▶ **YOUR GOAL**: Each record below is to be retyped exactly, with its pictures omitted.

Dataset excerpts

*-*-*

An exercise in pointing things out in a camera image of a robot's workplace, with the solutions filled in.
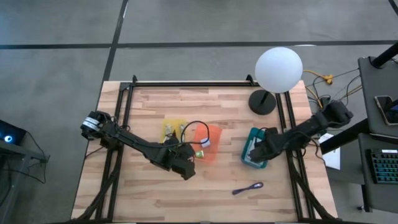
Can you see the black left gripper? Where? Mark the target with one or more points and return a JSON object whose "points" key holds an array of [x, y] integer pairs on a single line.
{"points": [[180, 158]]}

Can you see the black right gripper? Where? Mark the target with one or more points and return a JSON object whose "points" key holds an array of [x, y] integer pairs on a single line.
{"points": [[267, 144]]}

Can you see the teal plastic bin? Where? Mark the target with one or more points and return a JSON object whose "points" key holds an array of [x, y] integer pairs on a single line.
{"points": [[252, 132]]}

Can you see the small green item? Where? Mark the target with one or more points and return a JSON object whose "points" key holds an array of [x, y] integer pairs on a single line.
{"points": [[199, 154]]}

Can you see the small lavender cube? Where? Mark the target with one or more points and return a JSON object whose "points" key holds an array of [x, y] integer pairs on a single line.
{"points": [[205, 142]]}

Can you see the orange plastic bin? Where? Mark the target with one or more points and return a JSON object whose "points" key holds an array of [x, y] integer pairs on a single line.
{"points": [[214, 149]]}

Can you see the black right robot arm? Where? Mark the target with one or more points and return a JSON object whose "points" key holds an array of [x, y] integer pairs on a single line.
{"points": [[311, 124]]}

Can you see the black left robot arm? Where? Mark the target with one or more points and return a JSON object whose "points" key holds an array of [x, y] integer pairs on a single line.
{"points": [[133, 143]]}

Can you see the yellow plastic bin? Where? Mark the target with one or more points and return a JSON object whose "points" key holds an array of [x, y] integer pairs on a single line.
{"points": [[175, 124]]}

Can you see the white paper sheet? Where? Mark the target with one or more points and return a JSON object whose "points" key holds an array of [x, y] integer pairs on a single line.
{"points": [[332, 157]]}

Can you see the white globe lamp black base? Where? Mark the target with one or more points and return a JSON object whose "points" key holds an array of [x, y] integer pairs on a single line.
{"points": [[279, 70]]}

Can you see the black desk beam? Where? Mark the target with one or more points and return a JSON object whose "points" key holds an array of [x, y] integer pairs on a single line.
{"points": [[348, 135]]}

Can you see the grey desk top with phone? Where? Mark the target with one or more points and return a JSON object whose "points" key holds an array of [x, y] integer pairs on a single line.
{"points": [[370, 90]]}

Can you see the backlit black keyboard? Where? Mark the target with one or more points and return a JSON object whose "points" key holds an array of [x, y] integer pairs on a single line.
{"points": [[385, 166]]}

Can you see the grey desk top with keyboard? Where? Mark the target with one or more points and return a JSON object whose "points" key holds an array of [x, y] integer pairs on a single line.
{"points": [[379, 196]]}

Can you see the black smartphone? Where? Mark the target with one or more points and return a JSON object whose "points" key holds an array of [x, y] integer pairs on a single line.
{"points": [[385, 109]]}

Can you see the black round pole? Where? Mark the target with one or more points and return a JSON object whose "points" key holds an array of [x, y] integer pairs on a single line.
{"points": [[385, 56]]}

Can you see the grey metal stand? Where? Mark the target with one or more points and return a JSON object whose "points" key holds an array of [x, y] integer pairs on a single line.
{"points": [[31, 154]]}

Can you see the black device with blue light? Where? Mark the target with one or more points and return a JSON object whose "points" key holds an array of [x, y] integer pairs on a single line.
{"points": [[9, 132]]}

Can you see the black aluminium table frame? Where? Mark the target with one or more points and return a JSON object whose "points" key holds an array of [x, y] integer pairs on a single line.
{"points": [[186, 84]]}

*-*-*

▶ **COMPLETED TASK**:
An exercise in pointing things out in a camera image of a robot's workplace, with the solutions filled in.
Can you see the black left gripper? Where? Mark the target with one or more points and return a JSON object whose "points" key holds an array of [x, y] integer pairs on a single line.
{"points": [[180, 158]]}

Can you see the black right gripper? Where? Mark the target with one or more points and return a JSON object whose "points" key holds an array of [x, y] integer pairs on a single line.
{"points": [[267, 144]]}

Can you see the teal plastic bin? Where? Mark the target with one or more points and return a JSON object whose "points" key holds an array of [x, y] integer pairs on a single line.
{"points": [[252, 132]]}

Can you see the small green item? Where? Mark the target with one or more points and return a JSON object whose "points" key holds an array of [x, y] integer pairs on a single line.
{"points": [[199, 154]]}

Can you see the small lavender cube? Where? Mark the target with one or more points and return a JSON object whose "points" key holds an array of [x, y] integer pairs on a single line.
{"points": [[205, 142]]}

Can you see the orange plastic bin? Where? Mark the target with one or more points and return a JSON object whose "points" key holds an array of [x, y] integer pairs on a single line.
{"points": [[214, 149]]}

Can you see the black right robot arm? Where? Mark the target with one or more points and return a JSON object whose "points" key holds an array of [x, y] integer pairs on a single line.
{"points": [[311, 124]]}

Can you see the black left robot arm? Where? Mark the target with one or more points and return a JSON object whose "points" key holds an array of [x, y] integer pairs on a single line.
{"points": [[133, 143]]}

Can you see the yellow plastic bin? Where? Mark the target with one or more points and return a JSON object whose "points" key holds an array of [x, y] integer pairs on a single line.
{"points": [[175, 124]]}

Can you see the white paper sheet? Where? Mark the target with one or more points and return a JSON object whose "points" key holds an array of [x, y] integer pairs on a single line.
{"points": [[332, 157]]}

Can you see the white globe lamp black base? Where? Mark the target with one or more points and return a JSON object whose "points" key holds an array of [x, y] integer pairs on a single line.
{"points": [[279, 70]]}

Can you see the black desk beam? Where? Mark the target with one or more points and return a JSON object whose "points" key holds an array of [x, y] integer pairs on a single line.
{"points": [[348, 135]]}

Can you see the grey desk top with phone? Where? Mark the target with one or more points and return a JSON object whose "points" key holds an array of [x, y] integer pairs on a single line.
{"points": [[370, 90]]}

Can you see the backlit black keyboard? Where? Mark the target with one or more points and return a JSON object whose "points" key holds an array of [x, y] integer pairs on a single line.
{"points": [[385, 166]]}

Can you see the grey desk top with keyboard? Where? Mark the target with one or more points and return a JSON object whose "points" key holds an array of [x, y] integer pairs on a single line.
{"points": [[379, 196]]}

Can you see the black smartphone? Where? Mark the target with one or more points and return a JSON object whose "points" key holds an array of [x, y] integer pairs on a single line.
{"points": [[385, 109]]}

Can you see the black round pole? Where? Mark the target with one or more points and return a JSON object whose "points" key holds an array of [x, y] integer pairs on a single line.
{"points": [[385, 56]]}

Can you see the grey metal stand? Where? Mark the target with one or more points and return a JSON object whose "points" key holds an array of [x, y] integer pairs on a single line.
{"points": [[31, 154]]}

Can you see the black device with blue light? Where? Mark the target with one or more points and return a JSON object whose "points" key holds an array of [x, y] integer pairs on a single line.
{"points": [[9, 132]]}

Can you see the black aluminium table frame? Where? Mark the target with one or more points and return a JSON object whose "points" key holds an array of [x, y] integer pairs on a single line.
{"points": [[186, 84]]}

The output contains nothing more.